Advances in apparent conceptual physics reasoning in GPT-4
- URL: http://arxiv.org/abs/2303.17012v3
- Date: Sun, 16 Apr 2023 17:49:14 GMT
- Title: Advances in apparent conceptual physics reasoning in GPT-4
- Authors: Colin G. West
- Abstract summary: ChatGPT is built on a large language model trained on an enormous corpus of human text to emulate human conversation.
Recent work has demonstrated that GPT-3.5 could pass an introductory physics course at some nominal level and register something close to a minimal understanding of Newtonian Mechanics on the Force Concept Inventory.
This work replicates those results and also demonstrates that the latest version, GPT-4, has reached a much higher mark in the latter context.
- Score: 0.0
- License: http://creativecommons.org/licenses/by/4.0/
- Abstract: ChatGPT is built on a large language model trained on an enormous corpus of
human text to emulate human conversation.
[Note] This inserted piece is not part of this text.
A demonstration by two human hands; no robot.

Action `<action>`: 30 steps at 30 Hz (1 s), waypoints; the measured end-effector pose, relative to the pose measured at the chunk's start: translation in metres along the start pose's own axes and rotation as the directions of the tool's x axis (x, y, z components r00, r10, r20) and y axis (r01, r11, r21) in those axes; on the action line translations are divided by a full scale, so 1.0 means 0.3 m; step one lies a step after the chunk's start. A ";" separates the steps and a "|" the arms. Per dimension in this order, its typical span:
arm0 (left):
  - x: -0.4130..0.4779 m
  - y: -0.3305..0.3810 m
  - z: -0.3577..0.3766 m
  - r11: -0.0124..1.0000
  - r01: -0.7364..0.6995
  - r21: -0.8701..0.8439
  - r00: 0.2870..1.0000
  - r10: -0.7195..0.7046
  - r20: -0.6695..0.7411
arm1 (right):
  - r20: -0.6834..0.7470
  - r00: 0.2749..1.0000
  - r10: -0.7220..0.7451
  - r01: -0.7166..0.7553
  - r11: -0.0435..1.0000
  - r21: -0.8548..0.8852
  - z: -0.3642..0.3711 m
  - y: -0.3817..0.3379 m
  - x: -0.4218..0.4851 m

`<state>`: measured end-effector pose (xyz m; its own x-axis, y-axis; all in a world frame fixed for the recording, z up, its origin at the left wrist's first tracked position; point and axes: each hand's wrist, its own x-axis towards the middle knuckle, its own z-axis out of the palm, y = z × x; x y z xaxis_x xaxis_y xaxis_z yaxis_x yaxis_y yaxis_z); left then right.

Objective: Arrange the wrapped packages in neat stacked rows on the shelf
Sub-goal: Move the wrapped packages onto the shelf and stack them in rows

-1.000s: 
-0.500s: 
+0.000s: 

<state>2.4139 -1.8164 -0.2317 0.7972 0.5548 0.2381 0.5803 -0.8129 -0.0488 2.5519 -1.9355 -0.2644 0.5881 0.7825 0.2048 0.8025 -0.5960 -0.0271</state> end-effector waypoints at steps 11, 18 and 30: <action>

Despite lacking any explicit
programming regarding the laws of physics, recent work has demonstrated that
GPT-3.5 could pass an introductory physics course at some nominal level and
register something close to a minimal understanding of Newtonian Mechanics on
the Force Concept Inventory. This work replicates those results and also
demonstrates that the latest version, GPT-4, has reached a much higher mark in
the latter context. Indeed, its responses come quite close to perfectly
demonstrating expert-level competence, with a few very notable exceptions and
limitations. We briefly comment on the implications of this for the future of
physics education and pedagogy.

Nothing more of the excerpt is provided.